# [PROBLEM DETAILS]
Lines from the one with "task: trace the outline of every instance of the **orange" through the end of the listing below are to be retyped exactly.

BEGIN TASK INPUTS

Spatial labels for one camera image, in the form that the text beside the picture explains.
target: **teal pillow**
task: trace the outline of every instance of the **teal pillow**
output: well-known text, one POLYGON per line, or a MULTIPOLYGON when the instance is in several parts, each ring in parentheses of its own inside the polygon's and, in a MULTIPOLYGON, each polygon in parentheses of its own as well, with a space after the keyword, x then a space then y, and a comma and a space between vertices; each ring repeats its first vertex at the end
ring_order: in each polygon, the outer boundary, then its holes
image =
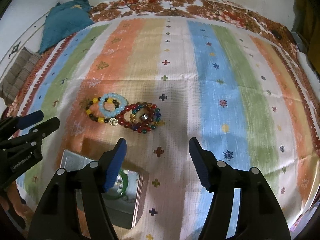
POLYGON ((39 53, 57 44, 69 35, 93 24, 88 12, 88 0, 73 0, 53 7, 44 22, 43 37, 39 53))

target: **blue stripe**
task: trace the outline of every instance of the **blue stripe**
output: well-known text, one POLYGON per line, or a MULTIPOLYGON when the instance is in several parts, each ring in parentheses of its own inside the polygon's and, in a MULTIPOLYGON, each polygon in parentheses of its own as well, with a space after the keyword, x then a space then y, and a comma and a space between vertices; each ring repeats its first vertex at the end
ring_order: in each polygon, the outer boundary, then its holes
MULTIPOLYGON (((49 87, 51 86, 51 83, 54 81, 54 79, 56 78, 57 74, 63 69, 65 63, 69 59, 69 56, 72 54, 74 49, 84 39, 84 37, 89 33, 90 30, 91 30, 91 28, 86 28, 84 30, 81 30, 71 39, 69 44, 66 46, 66 48, 63 50, 63 52, 60 54, 60 56, 58 57, 58 59, 56 60, 56 62, 52 66, 52 68, 49 70, 49 72, 45 76, 43 82, 39 86, 39 88, 38 88, 38 90, 37 90, 37 92, 35 94, 35 97, 33 99, 33 102, 31 102, 31 107, 28 110, 28 113, 33 113, 35 111, 41 110, 41 106, 42 106, 43 100, 45 98, 45 95, 46 95, 49 87)), ((21 131, 20 135, 27 134, 28 131, 32 127, 33 126, 28 127, 27 129, 21 131)), ((25 178, 25 173, 22 174, 16 180, 18 185, 20 185, 21 187, 23 186, 24 178, 25 178)))
MULTIPOLYGON (((247 123, 241 94, 238 89, 232 68, 227 56, 224 54, 211 25, 189 21, 188 26, 192 36, 195 51, 196 66, 199 76, 200 89, 200 119, 202 125, 203 148, 214 153, 218 160, 224 160, 233 168, 248 170, 250 156, 248 154, 247 123), (220 106, 220 100, 225 100, 227 106, 220 106), (229 132, 224 133, 221 126, 227 124, 229 132), (233 159, 224 159, 224 152, 233 152, 233 159)), ((234 210, 232 212, 227 237, 234 235, 238 217, 240 195, 234 197, 234 210)), ((201 190, 195 231, 205 222, 212 201, 212 193, 204 188, 201 190)))

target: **orange stripe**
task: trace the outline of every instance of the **orange stripe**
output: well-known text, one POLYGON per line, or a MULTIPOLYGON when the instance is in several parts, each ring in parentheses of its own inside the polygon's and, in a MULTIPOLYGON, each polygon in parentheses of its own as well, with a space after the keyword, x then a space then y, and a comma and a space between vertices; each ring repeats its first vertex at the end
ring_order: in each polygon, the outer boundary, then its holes
MULTIPOLYGON (((80 86, 80 91, 78 92, 77 99, 73 105, 73 110, 67 119, 66 123, 68 125, 66 125, 66 127, 74 128, 66 129, 65 131, 65 136, 63 137, 60 151, 56 159, 57 167, 60 165, 64 149, 69 149, 73 152, 81 152, 86 157, 92 159, 99 158, 99 156, 92 156, 95 150, 92 148, 88 149, 88 145, 97 149, 100 155, 103 153, 101 145, 99 145, 99 137, 103 136, 106 129, 112 129, 114 127, 109 124, 97 123, 90 120, 84 109, 81 109, 79 102, 82 102, 86 98, 92 100, 94 97, 102 96, 102 91, 103 93, 121 93, 121 91, 119 91, 119 86, 116 85, 116 80, 121 79, 121 77, 125 75, 127 59, 131 54, 134 40, 142 29, 143 23, 143 19, 122 21, 117 29, 111 33, 101 53, 92 63, 85 80, 80 86), (108 67, 99 69, 99 66, 106 66, 106 64, 108 64, 108 67), (90 83, 88 81, 93 79, 102 81, 100 84, 89 88, 90 83), (78 125, 86 128, 85 132, 74 136, 78 125)), ((100 114, 98 111, 98 104, 94 104, 91 109, 94 113, 97 113, 97 115, 98 113, 100 114)))
POLYGON ((289 110, 298 153, 297 184, 302 198, 302 203, 304 204, 309 198, 314 174, 316 172, 316 159, 318 158, 314 149, 304 106, 290 74, 271 45, 256 37, 251 36, 251 39, 273 71, 273 74, 281 88, 285 104, 289 110), (307 185, 303 184, 304 180, 308 180, 307 185))

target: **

END TASK INPUTS

# [RESPONSE BOX]
task: trace the outline of every instance of the **orange stripe**
output: well-known text, one POLYGON per line, or a MULTIPOLYGON when the instance is in several parts, each ring in parentheses of its own inside the polygon's and, in a MULTIPOLYGON, each polygon in parentheses of its own as well, with a space after the keyword, x then a space then y, and a comma and a space between vertices; each ring repeats its first vertex at the end
ring_order: in each polygon, the outer boundary, then its holes
MULTIPOLYGON (((80 86, 80 91, 78 92, 77 99, 73 105, 73 110, 67 119, 66 123, 68 125, 66 125, 66 127, 74 128, 66 129, 65 131, 65 136, 63 137, 60 151, 56 159, 57 167, 60 165, 64 149, 69 149, 73 152, 81 152, 86 157, 92 159, 99 158, 99 156, 92 156, 95 150, 92 148, 88 149, 88 145, 97 149, 100 155, 103 153, 101 145, 99 145, 99 137, 103 136, 106 129, 112 129, 114 127, 109 124, 97 123, 90 120, 84 109, 81 109, 79 102, 82 102, 86 98, 92 100, 94 97, 102 96, 102 91, 103 93, 121 93, 121 91, 119 91, 119 86, 116 85, 116 80, 121 79, 121 77, 125 75, 127 59, 131 54, 134 40, 142 29, 143 23, 143 19, 122 21, 117 29, 111 33, 101 53, 92 63, 85 80, 80 86), (108 67, 99 69, 99 66, 106 66, 106 64, 108 64, 108 67), (90 83, 88 81, 93 79, 102 81, 100 84, 89 88, 90 83), (78 125, 86 128, 85 132, 74 136, 78 125)), ((100 114, 98 111, 98 104, 94 104, 91 109, 94 113, 97 113, 97 115, 98 113, 100 114)))
POLYGON ((289 110, 298 153, 297 184, 302 198, 302 203, 304 204, 309 198, 314 174, 316 172, 316 159, 318 158, 314 149, 304 106, 290 74, 271 45, 256 37, 251 36, 251 39, 273 71, 273 74, 281 88, 285 104, 289 110), (307 185, 303 184, 304 180, 308 180, 307 185))

target: **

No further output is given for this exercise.